以前海外を一年半旅した時、のちの自分の人生に大きな影響を与えたことがふたつありました。
ひとつは世界には様々な考え方や価値観があると知ったこと。
旅先ではいろんな人に出会います。その国に住む人だけでなく、ほかの国からのバックパッカーにも。言葉も宗教も全然ちがうそんな人たちと出会うことで、今まで知らなかった世界がたくさんあることを知りました。
これまで自分がいた世界は、日本の中で作り上げられたもの。その価値観が全てだと思っていたけど実は違っていたのです。そして日本の価値観だけにがんじがらめになるのはもったいないと思いました。
いろんな考え方に触れて「自分はこう思うけど、そういう価値観もあるんだね。」と受け入れられるだけで、自分自身もずいぶん心が軽くなるし、世界も広がる気がします。
そしてもうひとつ。自分の視野が広がるのと同時に気づいたこと。それは日本のよさでした。
海外をずっと旅していると、日本では当たり前すぎて意識しなかったことにハッとさせられることがたくさんあります。それに海外の人の方が日本についてよく知っていて、相手から質問されるとこっちが答えられないということもけっこう多いのです。そしてそれが逆に、私が日本について振り返るきっかけになったんだと思います。
たとえばそれは日本の歴史や伝統についてだけではありません。私たちのごく日常にある言葉や食、文化などについてもです。身近すぎるからこそあらためて考える必要もなかった些細なことの数々。こういうことって、案外外からの視点が入りこむことで初めて気づくものなのかもしれません。
そしてこれはじつは日本の中でも同じことがいえるんじゃないかと最近思うのです。
つまり今まで生まれ育ってきた場所をいったん離れることで「これまでいかに小さな世界にいたかに気づくことができる」ということ。
そして一歩外の世界に出ることによって、逆に「これまでいた場所の気づかなかったよさを知る」ということです。
私自身は山形で高校を卒業したあと、関東で学生生活を送るようになって初めて知ったことがたくさんありました。学校にはそれこそ、いろんな所から学生が集まっていたし、東京近郊から通う学生も多い。山形を離れて初めて、これまで自分が知っていた世界とは違う価値観があることを知ったような気がします。
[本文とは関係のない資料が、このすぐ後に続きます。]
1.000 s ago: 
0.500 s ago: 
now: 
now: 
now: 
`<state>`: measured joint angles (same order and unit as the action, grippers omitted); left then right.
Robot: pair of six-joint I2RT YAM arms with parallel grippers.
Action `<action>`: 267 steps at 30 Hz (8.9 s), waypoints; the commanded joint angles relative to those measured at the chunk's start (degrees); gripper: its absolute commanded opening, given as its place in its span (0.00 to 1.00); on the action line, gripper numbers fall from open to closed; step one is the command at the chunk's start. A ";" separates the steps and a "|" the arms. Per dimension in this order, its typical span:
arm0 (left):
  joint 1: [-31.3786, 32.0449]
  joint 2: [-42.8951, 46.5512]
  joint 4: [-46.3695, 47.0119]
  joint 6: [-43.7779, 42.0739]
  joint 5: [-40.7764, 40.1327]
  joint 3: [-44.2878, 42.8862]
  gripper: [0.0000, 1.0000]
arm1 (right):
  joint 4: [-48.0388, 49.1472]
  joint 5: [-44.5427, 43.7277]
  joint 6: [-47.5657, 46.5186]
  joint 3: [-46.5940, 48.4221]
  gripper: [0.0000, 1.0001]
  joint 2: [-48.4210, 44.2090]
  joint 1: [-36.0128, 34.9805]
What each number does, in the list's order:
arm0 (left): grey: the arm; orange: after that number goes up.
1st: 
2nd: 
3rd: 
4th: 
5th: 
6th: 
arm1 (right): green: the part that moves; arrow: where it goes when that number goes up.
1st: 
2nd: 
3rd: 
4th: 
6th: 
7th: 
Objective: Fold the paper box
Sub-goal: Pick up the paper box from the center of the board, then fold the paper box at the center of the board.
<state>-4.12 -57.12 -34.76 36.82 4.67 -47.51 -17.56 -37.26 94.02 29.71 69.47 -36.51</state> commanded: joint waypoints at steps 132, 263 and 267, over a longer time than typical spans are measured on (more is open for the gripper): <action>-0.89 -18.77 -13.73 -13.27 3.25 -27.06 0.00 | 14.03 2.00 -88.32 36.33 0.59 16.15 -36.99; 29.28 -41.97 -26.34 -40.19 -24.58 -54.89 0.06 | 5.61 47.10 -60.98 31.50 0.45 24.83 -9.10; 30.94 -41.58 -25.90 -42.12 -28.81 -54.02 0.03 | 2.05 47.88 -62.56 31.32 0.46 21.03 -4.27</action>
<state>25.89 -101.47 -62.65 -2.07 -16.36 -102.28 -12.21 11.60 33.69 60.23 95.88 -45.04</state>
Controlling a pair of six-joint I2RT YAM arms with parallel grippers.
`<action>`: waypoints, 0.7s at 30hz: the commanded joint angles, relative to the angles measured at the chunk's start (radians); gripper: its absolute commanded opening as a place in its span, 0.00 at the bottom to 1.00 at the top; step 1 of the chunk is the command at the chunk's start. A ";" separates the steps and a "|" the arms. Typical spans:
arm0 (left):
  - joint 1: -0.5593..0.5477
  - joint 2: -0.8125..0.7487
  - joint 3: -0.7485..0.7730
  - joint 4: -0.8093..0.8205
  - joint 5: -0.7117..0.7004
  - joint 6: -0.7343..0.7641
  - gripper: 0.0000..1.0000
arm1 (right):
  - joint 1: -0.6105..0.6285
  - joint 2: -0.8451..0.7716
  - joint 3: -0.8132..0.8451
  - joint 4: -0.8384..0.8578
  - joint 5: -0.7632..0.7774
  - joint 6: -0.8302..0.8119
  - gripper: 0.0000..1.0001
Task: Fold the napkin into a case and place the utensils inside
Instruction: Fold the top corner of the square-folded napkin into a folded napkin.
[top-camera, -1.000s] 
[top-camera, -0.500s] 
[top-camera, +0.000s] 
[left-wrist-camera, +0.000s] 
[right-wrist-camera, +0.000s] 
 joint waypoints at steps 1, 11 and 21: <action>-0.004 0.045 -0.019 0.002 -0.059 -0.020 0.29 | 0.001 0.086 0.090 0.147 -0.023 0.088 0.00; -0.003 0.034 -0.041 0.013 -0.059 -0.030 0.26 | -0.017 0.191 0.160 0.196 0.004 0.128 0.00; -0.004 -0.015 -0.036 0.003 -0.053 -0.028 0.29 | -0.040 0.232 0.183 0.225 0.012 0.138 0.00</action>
たとえば電車や車に対する考え方ひとつにしても、都市部と地方ではまるで違います。電車が毎日の足である都市部では、車がなくても何とかなる。でも地方ではそうはいきません。場合によっては一人一台必要なくらい、車は生活に欠かせないものです。こんなこと、山形に住んでいた時には考えもしなかったことでした。
また地元を離れることによって山形のよさも知ることができたと思っています。田舎だし、不便な場所かもしれない。でも、じっと寒さや地吹雪に耐えたあとに迎える春の喜びを私たちは知っています。そして四季折々の自然の美しさも。
それに山形でふだん何気なく食べていたごはんが、実はとてもおいしかったのだ!というのもこちらに来て初めて知ったことでした。どれもすべて、外の世界を知らなければ分からなかったこと。
これは逆のこともいえるでしょう。都会で生まれ育った人が田舎暮らしを経験して初めて気づくことも多いかもしれません。
たとえば地方の小さな町では概して人間関係が密だし、お互いがお互いを知りすぎていて煩わしい部分もあると思います。でも半面、その付きあいゆえに助けられることだってあるでしょう。
田舎には田舎の価値観、都会には都会の価値観があります。どちらがよくてどちらが劣っているわけでもない。両方ともいい面も悪い面も隣り合わせなんだと思います。
今はもちろん、たくさんの情報をネットで知ることができる時代です。でも何かを「知識」として知ることと、自分の「実感」として知るのとでは大きな違いがあります。今いる小さな世界から一歩踏み出すことで手に入れられるものは計り知れない。
もちろん自分が慣れ親しんできた土地でずっと暮らし、充実した人生を送っている人もたくさんいます。
でももし外の世界を知りたい気持ちや、そのチャンスがあるのであれば、ぜひその一歩を踏み出してみてください。その先には、きっとこれまでとは違う世界が広がっているはずです。